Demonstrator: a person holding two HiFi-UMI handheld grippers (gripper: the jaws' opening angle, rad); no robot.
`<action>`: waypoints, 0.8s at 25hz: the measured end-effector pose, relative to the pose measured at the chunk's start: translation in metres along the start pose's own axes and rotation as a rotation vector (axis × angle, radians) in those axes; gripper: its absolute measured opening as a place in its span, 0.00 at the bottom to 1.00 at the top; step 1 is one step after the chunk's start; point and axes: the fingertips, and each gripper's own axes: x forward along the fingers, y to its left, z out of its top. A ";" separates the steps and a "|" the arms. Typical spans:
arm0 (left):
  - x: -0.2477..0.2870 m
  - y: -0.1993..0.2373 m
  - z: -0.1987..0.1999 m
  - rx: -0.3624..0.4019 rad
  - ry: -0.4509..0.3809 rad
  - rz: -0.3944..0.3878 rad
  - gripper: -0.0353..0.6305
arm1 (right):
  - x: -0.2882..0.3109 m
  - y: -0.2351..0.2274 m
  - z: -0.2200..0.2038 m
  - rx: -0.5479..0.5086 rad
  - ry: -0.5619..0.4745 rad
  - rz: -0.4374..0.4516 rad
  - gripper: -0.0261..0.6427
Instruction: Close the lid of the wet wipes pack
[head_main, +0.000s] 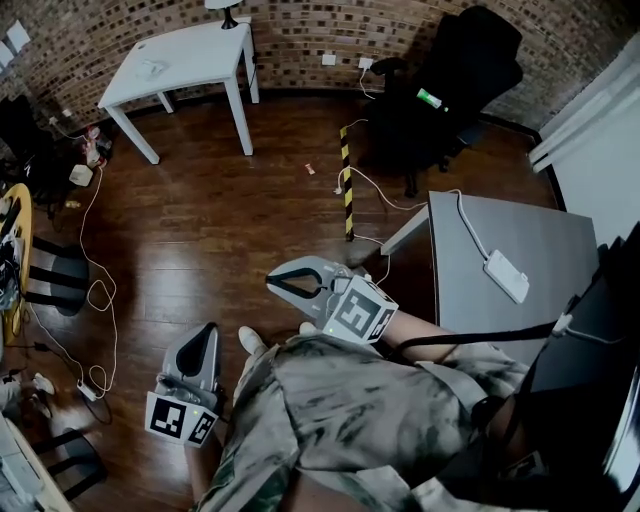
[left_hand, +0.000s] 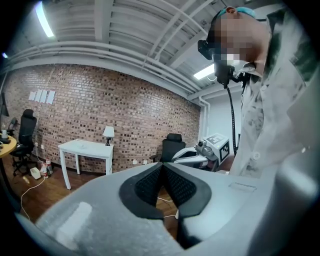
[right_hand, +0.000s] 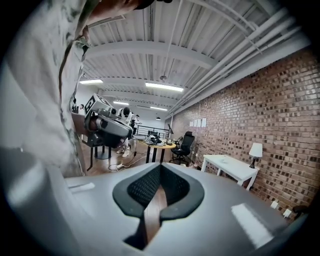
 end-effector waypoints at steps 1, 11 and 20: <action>0.000 -0.001 0.000 0.000 -0.002 -0.001 0.05 | -0.001 0.001 0.001 0.002 -0.001 0.003 0.05; 0.001 -0.001 -0.012 -0.004 0.018 -0.001 0.05 | 0.000 0.009 0.007 -0.006 -0.027 0.036 0.05; 0.004 -0.003 -0.006 -0.003 0.016 -0.023 0.05 | 0.002 0.011 0.015 0.002 -0.030 0.048 0.05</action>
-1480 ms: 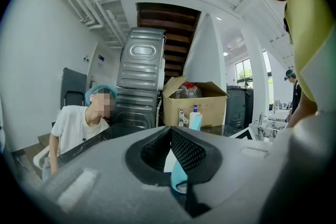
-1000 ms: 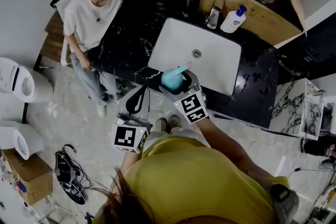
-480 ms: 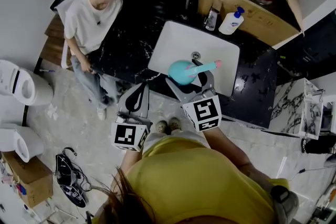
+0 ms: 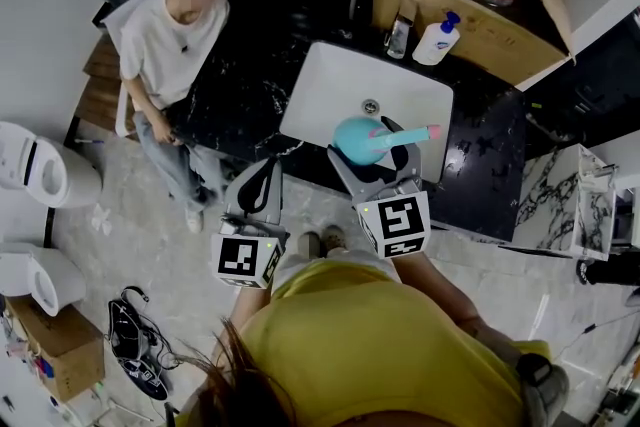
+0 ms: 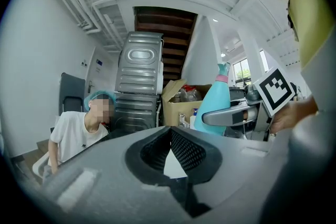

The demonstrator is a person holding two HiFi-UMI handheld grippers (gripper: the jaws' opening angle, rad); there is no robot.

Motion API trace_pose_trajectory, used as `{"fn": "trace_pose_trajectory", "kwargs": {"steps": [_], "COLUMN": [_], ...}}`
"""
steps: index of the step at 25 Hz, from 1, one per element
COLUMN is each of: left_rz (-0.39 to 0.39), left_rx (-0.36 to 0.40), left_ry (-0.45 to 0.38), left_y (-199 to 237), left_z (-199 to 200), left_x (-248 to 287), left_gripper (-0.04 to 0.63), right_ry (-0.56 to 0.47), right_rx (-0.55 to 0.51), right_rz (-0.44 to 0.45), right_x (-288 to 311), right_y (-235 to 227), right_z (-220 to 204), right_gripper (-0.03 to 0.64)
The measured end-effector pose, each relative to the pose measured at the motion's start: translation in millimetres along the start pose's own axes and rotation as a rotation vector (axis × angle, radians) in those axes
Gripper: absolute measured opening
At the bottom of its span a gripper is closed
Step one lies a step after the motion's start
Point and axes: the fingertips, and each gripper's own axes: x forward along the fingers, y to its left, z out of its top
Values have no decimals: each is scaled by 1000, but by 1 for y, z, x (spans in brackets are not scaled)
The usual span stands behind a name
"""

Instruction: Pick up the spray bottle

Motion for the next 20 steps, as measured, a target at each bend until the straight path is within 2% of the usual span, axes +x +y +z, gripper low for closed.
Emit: {"fn": "trace_pose_trajectory", "kwargs": {"steps": [20], "left_rz": [-2], "left_rx": [5], "left_ry": [0], "left_y": [0], "left_z": [1], "left_x": [3], "left_gripper": [-2], "right_ry": [39], "right_rx": [22], "right_rz": [-5], "right_x": [3], "right_y": [-3], "right_z": [-18], "right_gripper": [391]}}
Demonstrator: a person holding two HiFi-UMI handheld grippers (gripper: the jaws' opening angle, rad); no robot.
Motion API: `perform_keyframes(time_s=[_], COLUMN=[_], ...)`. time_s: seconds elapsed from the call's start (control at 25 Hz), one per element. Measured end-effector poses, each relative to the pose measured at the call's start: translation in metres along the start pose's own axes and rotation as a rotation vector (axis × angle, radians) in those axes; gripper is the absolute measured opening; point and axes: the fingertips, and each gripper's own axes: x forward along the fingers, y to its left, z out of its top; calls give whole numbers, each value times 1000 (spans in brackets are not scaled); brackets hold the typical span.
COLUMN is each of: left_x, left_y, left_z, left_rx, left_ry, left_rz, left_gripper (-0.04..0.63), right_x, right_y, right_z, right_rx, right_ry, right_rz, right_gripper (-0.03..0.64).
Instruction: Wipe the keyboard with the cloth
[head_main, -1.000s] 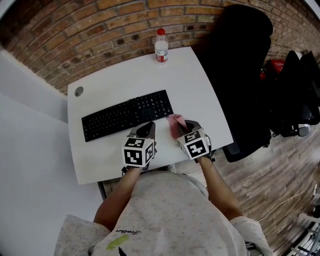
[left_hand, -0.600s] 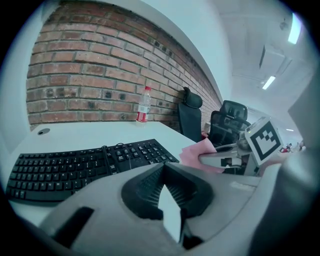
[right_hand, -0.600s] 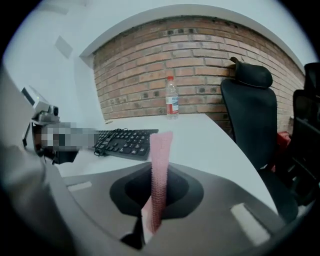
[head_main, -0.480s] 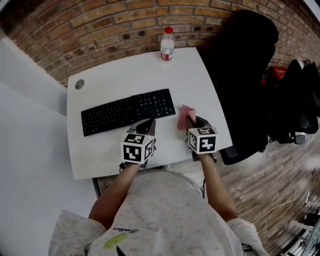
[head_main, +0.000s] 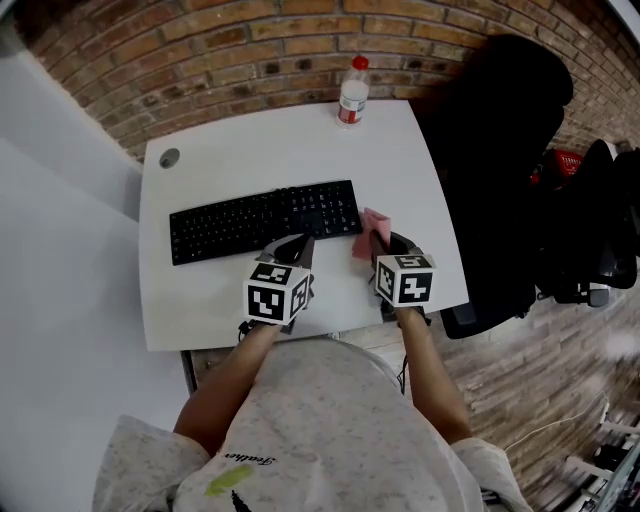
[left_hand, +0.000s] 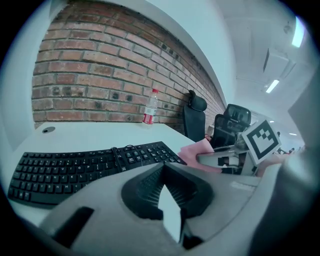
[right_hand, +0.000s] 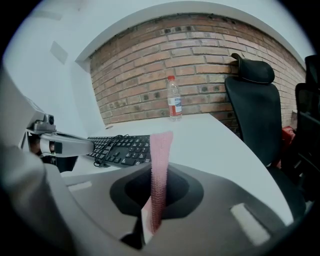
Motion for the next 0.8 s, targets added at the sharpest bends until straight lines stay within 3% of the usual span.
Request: perform_keyframes(time_s=[0.8], left_x=[-6], left_y=[25], left_z=[-3], left_rx=[-74], left_ry=[-9], left_rz=[80], left_gripper=[-6], right_x=[27], right_y=[5], right_z=[24], right_rx=[-14], right_ry=[7], right_rz=[82], right_gripper=[23])
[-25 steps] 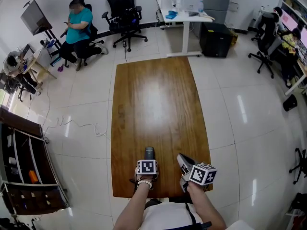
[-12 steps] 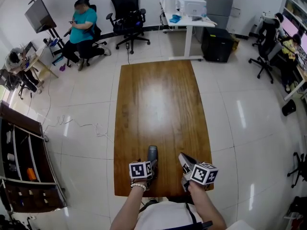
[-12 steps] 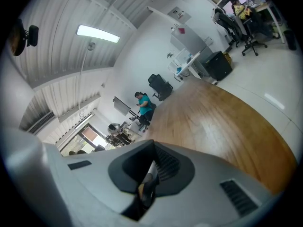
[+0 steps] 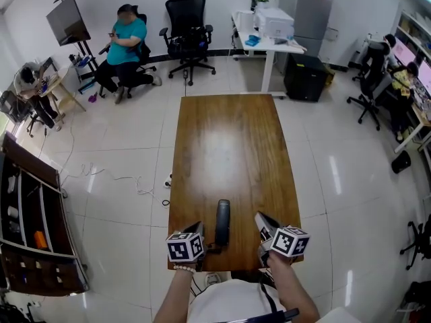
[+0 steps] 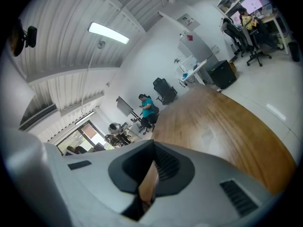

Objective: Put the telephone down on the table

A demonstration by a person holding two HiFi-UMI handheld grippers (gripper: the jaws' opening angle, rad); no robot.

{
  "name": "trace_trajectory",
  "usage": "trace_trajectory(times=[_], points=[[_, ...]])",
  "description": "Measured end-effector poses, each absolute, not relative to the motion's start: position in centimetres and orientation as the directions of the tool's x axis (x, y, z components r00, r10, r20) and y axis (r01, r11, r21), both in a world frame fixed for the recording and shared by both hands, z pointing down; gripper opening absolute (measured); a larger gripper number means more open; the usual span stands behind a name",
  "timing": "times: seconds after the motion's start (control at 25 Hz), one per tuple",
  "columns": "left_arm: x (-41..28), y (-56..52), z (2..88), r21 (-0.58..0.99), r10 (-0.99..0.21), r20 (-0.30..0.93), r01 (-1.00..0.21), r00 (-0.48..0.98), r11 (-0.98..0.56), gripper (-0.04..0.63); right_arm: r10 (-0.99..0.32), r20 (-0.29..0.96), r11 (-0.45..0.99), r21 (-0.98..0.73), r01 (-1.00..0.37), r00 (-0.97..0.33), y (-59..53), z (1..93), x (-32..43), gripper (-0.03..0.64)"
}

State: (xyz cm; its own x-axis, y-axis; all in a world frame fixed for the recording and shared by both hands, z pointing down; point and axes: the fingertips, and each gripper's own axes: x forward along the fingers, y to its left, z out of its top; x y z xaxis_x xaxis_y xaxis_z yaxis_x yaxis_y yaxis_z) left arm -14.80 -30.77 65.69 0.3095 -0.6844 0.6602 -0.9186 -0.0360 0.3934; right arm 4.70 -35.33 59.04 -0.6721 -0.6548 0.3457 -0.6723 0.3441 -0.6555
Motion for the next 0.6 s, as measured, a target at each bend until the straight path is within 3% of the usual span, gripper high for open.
trace_trajectory(times=[0.24, 0.6], points=[[-15.9, -29.8, 63.0, 0.418, -0.740, 0.581, -0.904, 0.340, -0.087, 0.000, -0.677, 0.346, 0.346, -0.630, -0.695, -0.650, -32.3, 58.4, 3.7, 0.000], [-13.9, -27.1, 61.6, 0.478, -0.710, 0.532, -0.856, 0.462, -0.198, 0.000, -0.731, 0.404, 0.250, -0.592, -0.766, -0.550, -24.7, 59.0, 5.0, 0.000]])
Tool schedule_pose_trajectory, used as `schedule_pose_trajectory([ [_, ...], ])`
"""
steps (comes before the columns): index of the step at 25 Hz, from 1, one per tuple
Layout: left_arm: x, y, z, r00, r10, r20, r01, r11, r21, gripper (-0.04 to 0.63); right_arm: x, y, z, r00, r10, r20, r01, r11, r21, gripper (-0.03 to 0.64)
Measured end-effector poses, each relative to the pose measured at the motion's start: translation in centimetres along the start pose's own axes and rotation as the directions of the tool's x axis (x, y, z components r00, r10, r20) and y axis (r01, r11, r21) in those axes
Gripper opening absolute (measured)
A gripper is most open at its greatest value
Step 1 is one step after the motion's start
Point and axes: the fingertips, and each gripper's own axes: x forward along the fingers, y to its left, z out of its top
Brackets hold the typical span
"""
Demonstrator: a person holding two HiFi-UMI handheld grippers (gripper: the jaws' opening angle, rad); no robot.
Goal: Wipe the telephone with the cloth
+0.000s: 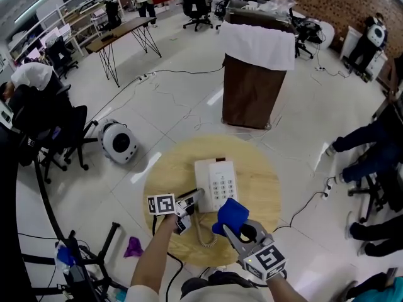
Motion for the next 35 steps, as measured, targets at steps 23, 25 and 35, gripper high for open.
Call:
schedule_pose_trajectory([
  [23,-6.5,-15.7,0.6,0.962,0.012,0.273,-0.148,0.861,0.486,0.0,0.9,1.0,2.7,0.995,-0.058,0.077,0.061,0.998,-0.036,0.063],
  [25,-7.1,-17.3,0.1,0.958,0.012,0.286,-0.166,0.837,0.522,0.0,0.6,1.5,3.1,0.995,-0.062,0.079,0.065,0.997,-0.044,0.064],
  [35,-10.8,-21.6,-3.3,0.939,0.059,0.338,-0.274,0.723,0.635,0.0,-0.5,4.1,4.0,0.986,-0.116,0.12,0.126,0.988,-0.085,0.064],
])
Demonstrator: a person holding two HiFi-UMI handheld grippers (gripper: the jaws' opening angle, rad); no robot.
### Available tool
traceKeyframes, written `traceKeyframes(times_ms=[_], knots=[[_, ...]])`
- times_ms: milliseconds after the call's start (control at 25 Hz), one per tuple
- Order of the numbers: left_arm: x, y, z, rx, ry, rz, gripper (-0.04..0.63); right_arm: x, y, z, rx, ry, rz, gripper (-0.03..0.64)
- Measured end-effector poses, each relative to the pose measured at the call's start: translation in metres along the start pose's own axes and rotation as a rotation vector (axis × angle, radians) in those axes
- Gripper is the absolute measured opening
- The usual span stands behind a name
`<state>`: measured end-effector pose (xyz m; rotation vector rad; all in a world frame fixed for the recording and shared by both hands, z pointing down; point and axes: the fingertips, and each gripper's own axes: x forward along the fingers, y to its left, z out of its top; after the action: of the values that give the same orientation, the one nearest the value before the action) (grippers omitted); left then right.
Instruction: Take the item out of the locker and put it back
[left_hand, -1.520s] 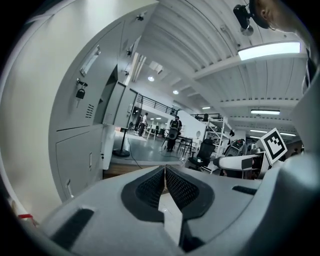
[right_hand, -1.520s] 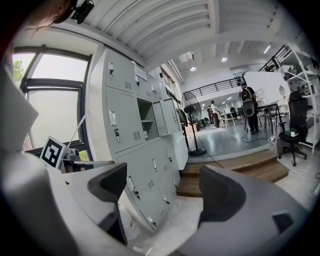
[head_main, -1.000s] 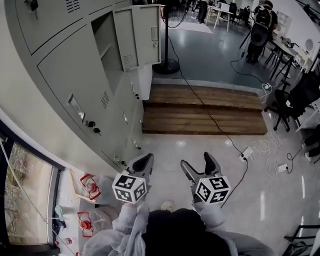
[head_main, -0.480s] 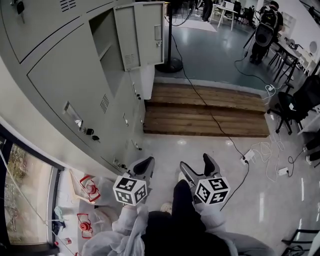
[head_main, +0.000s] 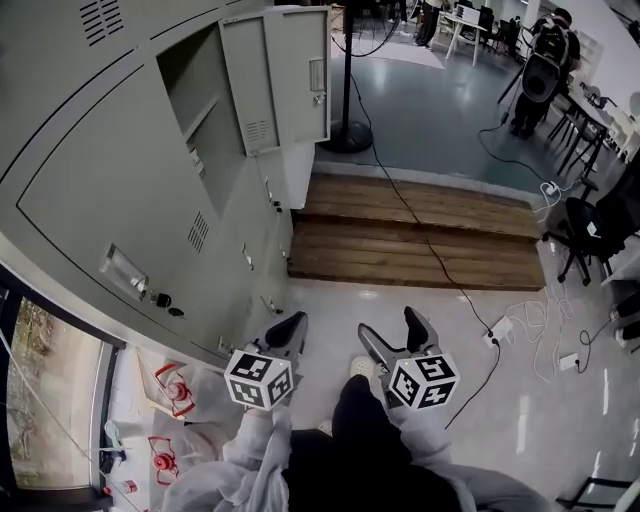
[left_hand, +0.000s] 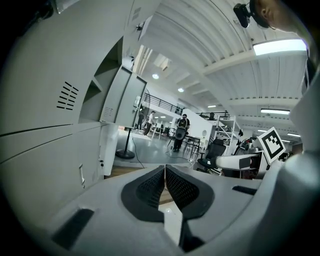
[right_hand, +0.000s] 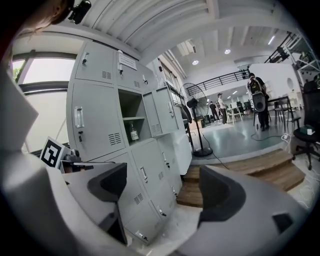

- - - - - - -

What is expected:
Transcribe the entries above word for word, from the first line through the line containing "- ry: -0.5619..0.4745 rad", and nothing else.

Exercise answer:
Demonstrator: a person holding two HiFi-UMI handheld grippers (gripper: the jaws' opening angle, rad); no robot.
`<action>`: waypoints, 0.8s at 25hz: the measured end-effector pose, relative to the pose measured at the chunk's start: translation in metres along the start pose's own axes and rotation as a rotation vector (axis × angle, radians) in those axes; gripper: its absolute measured opening as a place in its span, 0.00 at the bottom to 1.00 at the top; step 1 is one step after the chunk's start; point and axes: the fingertips, and each gripper's own axes: x forward along the fingers, y to its left, z out of its top. A ";" separates the steps and a "|" the arms. Typical spans:
arm0 (left):
  - x: -0.2477..0.2870 m
  - y: -0.1993..0.2373 m
  - z: -0.1987..0.1999 m
  - rx: -0.3624..0.4019 rad
  - ry: -0.4509..0.3809 rad
  - rz: -0.3944..0.3878 rad
  - gripper: -0.0353..0.6305
arm1 (right):
  - x: -0.2882..0.3109 m
  - y: -0.2351..0.2274 m
  - z: -0.2200..0.2038 m
  - rx: -0.5479..0.5086 rad
  - ry: -0.5619..0.4745 rad

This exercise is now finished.